Tra il 1934 e l’anno successivo Falqui si lega alla scrittrice Gianna Manzini, che sempre gli resterà accanto, compagna di lavoro e di vita: «Lavorare insieme conservando, ad ogni costo, indipendenza intellettuale, entusiasmo, sorriso» (lettera di G. Manzini a Falqui, Siena, 1° marzo 1935).
La visione attualizzante del proprio impegno letterario porta Falqui a scontrarsi con ideologie ed estremismi politici che tentano di insinuarsi nelle arti, come ci è testimoniato dalle pagine della raccolta Sintassi, ove esprime riserve non velate circa «ogni produzione poetica in cui la politica faccia sentire troppo il suo peso». Se i bersagli di queste righe erano alcune antologie del Ventennio, è pure vero che, allo stesso modo, Falqui prenderà le distanze dal neorealismo politicizzato del fronte opposto.
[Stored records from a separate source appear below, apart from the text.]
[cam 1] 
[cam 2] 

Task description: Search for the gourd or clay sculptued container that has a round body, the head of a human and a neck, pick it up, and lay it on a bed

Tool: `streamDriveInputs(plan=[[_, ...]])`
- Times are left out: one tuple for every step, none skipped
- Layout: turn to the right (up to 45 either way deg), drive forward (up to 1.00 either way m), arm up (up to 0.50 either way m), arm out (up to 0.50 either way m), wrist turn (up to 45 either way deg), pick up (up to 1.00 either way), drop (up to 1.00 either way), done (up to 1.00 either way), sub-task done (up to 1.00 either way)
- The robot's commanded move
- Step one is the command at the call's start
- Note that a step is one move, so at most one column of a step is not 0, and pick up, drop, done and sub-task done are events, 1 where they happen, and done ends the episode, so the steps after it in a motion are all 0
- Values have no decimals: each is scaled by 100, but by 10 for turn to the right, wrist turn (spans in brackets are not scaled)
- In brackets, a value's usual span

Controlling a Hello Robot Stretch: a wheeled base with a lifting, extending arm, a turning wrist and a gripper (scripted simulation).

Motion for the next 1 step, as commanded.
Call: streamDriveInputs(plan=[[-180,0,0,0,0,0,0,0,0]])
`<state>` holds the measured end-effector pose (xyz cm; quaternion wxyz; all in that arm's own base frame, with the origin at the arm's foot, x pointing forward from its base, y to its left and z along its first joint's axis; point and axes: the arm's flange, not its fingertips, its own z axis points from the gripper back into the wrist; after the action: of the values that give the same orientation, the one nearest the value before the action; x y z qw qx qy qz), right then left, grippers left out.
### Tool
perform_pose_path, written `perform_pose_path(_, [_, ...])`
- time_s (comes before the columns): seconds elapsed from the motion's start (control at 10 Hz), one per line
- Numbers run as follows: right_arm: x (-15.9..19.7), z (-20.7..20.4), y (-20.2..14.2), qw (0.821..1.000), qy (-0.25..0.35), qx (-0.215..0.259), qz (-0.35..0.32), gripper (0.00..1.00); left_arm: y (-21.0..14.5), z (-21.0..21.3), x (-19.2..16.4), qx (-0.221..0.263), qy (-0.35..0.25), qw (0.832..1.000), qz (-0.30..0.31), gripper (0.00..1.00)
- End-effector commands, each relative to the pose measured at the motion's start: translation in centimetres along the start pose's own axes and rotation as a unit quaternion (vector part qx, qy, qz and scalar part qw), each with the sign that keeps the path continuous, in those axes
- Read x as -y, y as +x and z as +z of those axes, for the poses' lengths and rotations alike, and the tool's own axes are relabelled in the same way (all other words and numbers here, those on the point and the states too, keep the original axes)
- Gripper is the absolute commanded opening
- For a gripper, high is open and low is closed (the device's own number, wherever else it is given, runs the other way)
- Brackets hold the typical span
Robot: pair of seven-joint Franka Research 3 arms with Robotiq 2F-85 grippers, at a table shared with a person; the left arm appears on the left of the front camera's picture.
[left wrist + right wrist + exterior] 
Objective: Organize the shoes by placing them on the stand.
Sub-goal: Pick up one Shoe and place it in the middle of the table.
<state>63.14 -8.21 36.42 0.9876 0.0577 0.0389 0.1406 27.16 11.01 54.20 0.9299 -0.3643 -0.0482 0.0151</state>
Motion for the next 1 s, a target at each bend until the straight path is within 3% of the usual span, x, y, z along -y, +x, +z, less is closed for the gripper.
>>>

Da militante di zelo e passione quale era, a volte bellicoso, Falqui non resta indifferente alla discesa in campo dell’Italia fascista nel secondo conflitto mondiale. Nell’autunno del 1942 prende parte al congresso degli scrittori europei di Weimar con grandi nomi della cultura contemporanea, molti anche gli italiani. Vittorini, pure presente, ricorda la presenza vivace di Falqui che definì il convegno «un covo di cretini».
Negli anni della guerra si segnala la sua frequentazione a testate liberali, tra cui spicca “Risorgimento liberale”. Qui Falqui recensisce la letteratura memorialistica di quegli anni. Dal 1946 è segretario della risorta “Fiera Letteraria”, dal ’48 dà avvio a una lunga collaborazione con “Il Tempo” che durerà sino al 1966.
Dal 1954 Falqui dà avvio a una raccolta di tutti i suoi interventi: l’opera, di lunga gestazione, prende il nome di Novecento letterario (Firenze 1954-1969).
Falqui dà vita e collabora a varie collane per Bompiani, Garzanti, Mondadori e altri editori, lavorando «senza spavalderia, ma con tenacia» sino agli ultimi giorni, come ci è testimoniato dal carteggio con Angelini.
Falqui muore a Roma il 16 marzo 1974 lasciando una vasta produzione che spazia dalla saggistica alla bibliografia, dall’antologia al giornalismo, oltre alle molte edizioni di testi da lui curate. Le sue carte sono conservate a Roma, presso l’Archivio del Novecento dell’Università Sapienza.